Mucosal immune systems, as the frontiers of host-microbial interactions, consist of a variety of immune cell types including natural killer (NK) cells, dendritic cells, macrophages, B and T lymphocytes. This population of cells actively modulate the composition and activity of microbiome. The mucus covering epithelium consists of two layers: an inner firm layer, and an outer nonattached layer where the normal intestinal microbiota inhabits (Johansson et al., 2011). For discernment of biogeographic relevance in host-microbial interactions, collection of lavage or biopsy samples are warranted for two reasons: first, the phylogenetic composition of mucosa-associated microbiota is distinct from that of the luminal compartment (Eckburg et al., 2005; Tong et al., 2013); second, fecal samples are a mixture of products from all intestinal regions, which may obscure the unique biogeography of host-bacteria interactions along intestine (Li et al., 2011).

The fecal sample from Basic Protocol 1 and the lavage biospecimen from Basic Protocol 3 can also be subjected to other high-throughput analyses in addition to 16S rRNA sequencing. For example, fecal samples can be analyzed for virome, fungome, meta-metabolome, meta-proteome and meta-transcriptome. The supernatant of lavage sample contains soluble components of the mucosal surface, and can generate a rich dataset of host proteome and metabolome (Li et al., 2011; McHardy et al., 2013a). To achieve unprecedented understanding of the ecological structures and biomolecular activities of the gut microbiome, it is necessary to extend the analysis to multiple levels of biological organization – genome content, gene expression, protein expression, and metabolism (Nicholson et al., 2012; Raes and Bork, 2008). Appropriate sampling approaches are needed for multi’omic profiling of the gut ecosystem, to disentangle the complex host-microbial metabolic interplay.
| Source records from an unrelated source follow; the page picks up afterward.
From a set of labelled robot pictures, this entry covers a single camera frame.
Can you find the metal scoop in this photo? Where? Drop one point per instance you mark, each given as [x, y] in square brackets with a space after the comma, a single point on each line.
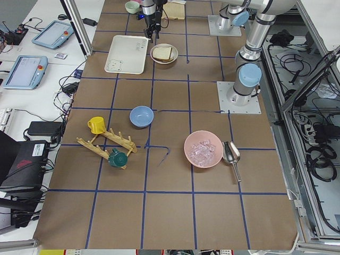
[231, 156]

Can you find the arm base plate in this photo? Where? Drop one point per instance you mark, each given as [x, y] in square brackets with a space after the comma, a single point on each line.
[219, 26]
[229, 101]

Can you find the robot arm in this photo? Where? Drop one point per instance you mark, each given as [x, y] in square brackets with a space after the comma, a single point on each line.
[237, 14]
[248, 73]

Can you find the bread slice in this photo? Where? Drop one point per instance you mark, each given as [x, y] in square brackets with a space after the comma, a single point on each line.
[162, 53]
[172, 58]

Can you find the black computer box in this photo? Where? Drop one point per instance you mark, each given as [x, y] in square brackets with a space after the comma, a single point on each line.
[22, 164]

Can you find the cream round plate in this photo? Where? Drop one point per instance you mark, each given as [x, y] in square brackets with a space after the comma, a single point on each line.
[162, 45]

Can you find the wooden cutting board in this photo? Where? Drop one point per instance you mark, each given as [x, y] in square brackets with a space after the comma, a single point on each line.
[174, 10]

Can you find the black power adapter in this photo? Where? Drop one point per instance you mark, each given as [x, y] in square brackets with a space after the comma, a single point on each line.
[44, 129]

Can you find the green bowl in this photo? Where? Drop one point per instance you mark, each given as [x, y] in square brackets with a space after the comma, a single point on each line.
[132, 7]

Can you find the bread slice on plate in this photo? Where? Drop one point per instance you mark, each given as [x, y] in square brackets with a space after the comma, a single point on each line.
[172, 58]

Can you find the yellow cup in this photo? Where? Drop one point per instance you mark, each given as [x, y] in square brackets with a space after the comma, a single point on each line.
[96, 125]

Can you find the pink bowl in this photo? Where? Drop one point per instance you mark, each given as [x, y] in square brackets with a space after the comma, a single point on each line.
[201, 135]

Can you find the upper teach pendant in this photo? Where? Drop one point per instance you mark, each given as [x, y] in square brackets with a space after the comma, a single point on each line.
[54, 35]

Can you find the blue bowl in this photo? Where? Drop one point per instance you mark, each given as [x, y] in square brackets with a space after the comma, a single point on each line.
[141, 116]

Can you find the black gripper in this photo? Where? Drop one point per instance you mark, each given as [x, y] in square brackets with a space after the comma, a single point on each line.
[149, 19]

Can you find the lower teach pendant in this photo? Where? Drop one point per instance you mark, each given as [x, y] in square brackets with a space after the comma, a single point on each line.
[26, 73]

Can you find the dark green cup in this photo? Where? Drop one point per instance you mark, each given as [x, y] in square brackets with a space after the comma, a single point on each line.
[117, 158]

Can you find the ice cubes pile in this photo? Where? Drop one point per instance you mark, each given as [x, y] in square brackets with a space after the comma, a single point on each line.
[202, 153]

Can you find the cream bear tray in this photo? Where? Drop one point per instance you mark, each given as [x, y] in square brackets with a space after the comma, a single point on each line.
[127, 55]

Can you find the teach pendant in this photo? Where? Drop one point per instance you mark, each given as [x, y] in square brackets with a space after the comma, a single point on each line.
[26, 73]
[54, 35]
Although only a limited number of integrative ‘omics profiles of the gut microbiota currently exist (Erickson et al., 2012; McHardy et al., 2013a; Perez-Cobas et al., 2012), multi’omic studies have shown great potential in providing a holistic picture of the metabolic status of the gut microbiota and the host response to functional changes.
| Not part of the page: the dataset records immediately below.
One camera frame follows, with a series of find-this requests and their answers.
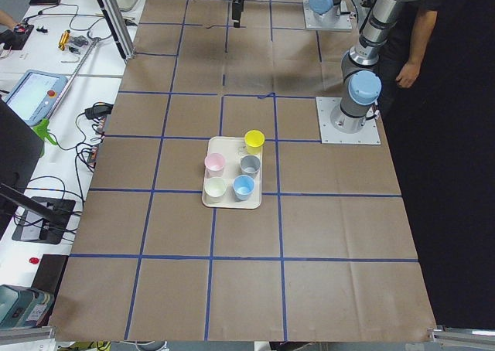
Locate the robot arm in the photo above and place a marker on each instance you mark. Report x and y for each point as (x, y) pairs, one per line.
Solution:
(362, 86)
(328, 11)

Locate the yellow plastic cup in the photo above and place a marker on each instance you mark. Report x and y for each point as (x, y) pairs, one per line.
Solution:
(254, 141)

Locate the pink plastic cup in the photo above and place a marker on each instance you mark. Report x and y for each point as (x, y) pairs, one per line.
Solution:
(214, 164)

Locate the grey plastic cup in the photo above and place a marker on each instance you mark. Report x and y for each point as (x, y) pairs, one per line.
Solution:
(250, 165)

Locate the blue plastic cup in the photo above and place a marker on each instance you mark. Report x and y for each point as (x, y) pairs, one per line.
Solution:
(243, 186)

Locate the pale green plastic cup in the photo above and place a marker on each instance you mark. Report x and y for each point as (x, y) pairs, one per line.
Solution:
(214, 190)

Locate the black power adapter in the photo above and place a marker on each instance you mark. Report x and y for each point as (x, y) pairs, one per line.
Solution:
(98, 111)

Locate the yellow metal tool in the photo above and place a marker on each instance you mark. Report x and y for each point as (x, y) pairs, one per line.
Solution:
(64, 39)

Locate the cream plastic tray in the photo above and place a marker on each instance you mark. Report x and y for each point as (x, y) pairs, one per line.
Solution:
(233, 149)

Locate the black smartphone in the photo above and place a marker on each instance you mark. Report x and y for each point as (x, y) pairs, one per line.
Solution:
(44, 2)

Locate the person in black shirt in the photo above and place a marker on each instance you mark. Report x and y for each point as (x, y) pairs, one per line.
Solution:
(437, 64)

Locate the blue teach pendant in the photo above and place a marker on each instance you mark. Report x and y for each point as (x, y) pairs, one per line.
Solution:
(34, 95)

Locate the green spray bottle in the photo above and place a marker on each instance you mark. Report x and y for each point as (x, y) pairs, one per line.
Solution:
(42, 130)

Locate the black monitor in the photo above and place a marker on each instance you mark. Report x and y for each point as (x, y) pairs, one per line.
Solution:
(21, 149)

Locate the black monitor base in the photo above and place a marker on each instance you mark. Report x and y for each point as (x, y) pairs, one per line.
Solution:
(32, 228)

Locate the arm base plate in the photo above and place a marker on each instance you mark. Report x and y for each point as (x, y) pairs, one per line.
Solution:
(312, 24)
(337, 128)

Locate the aluminium frame post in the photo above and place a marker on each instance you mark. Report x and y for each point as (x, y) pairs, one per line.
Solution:
(119, 30)
Other options for similar analysis

We described here several representative sampling approaches of the intestinal habitat, containing abundant commensal microbiota. Other sampling strategies for luminal and mucosal microbiota have also been widely used. For example, stool samples can also be obtained by swabbing used bathroom tissue, which is adequate for obtaining material for microbial community analysis (Costello et al., 2009). Mucosa-associated microbiota can also be collected from resected tissue or rectal sponges (Frank et al., 2007; McHardy et al., 2013b). The appropriate sampling approach should be chosen on the basis of available resources and the experimental goals.

Critical Parameters

Researchers should be aware of several imperfections inherent to this, and most high-throughput sequencing-based studies. First, complete microbial lysis and genomic release is critical for unbiased analysis. Unfortunately, lysis efficiency for each organism is difficult to control and is thus rarely considered, but may contribute to observed variations of alpha and beta diversity of resulting data. Second, given that the 16S DNA is amplified prior to sequence analysis, random variation in measured abundance is expected and likely not completely accounted for by pooling PCR reactions. Thus, while quantitative data is generated using these methods, the data may only semi-quantitatively reflect the underlying distribution of bacteria. Accordingly, any quantitative analysis (e.g. correlations, linear models) of resulting sequence data should be performed and reported with caution.

Anticipated Results

DNA yield from extraction will depend on input volume. However, if Qiagen PCR cleanup columns are used, a maximum, yet sufficient, concentration of 10μg DNA per sample will be available for downstream analysis. Importantly, since barcoded genomic libraries are combined using overall DNA concentration, sample collection should be performed consistently to equalize contaminating human cells in all samples, which can otherwise introduce variation of microbial DNA concentration and confound downstream data analysis.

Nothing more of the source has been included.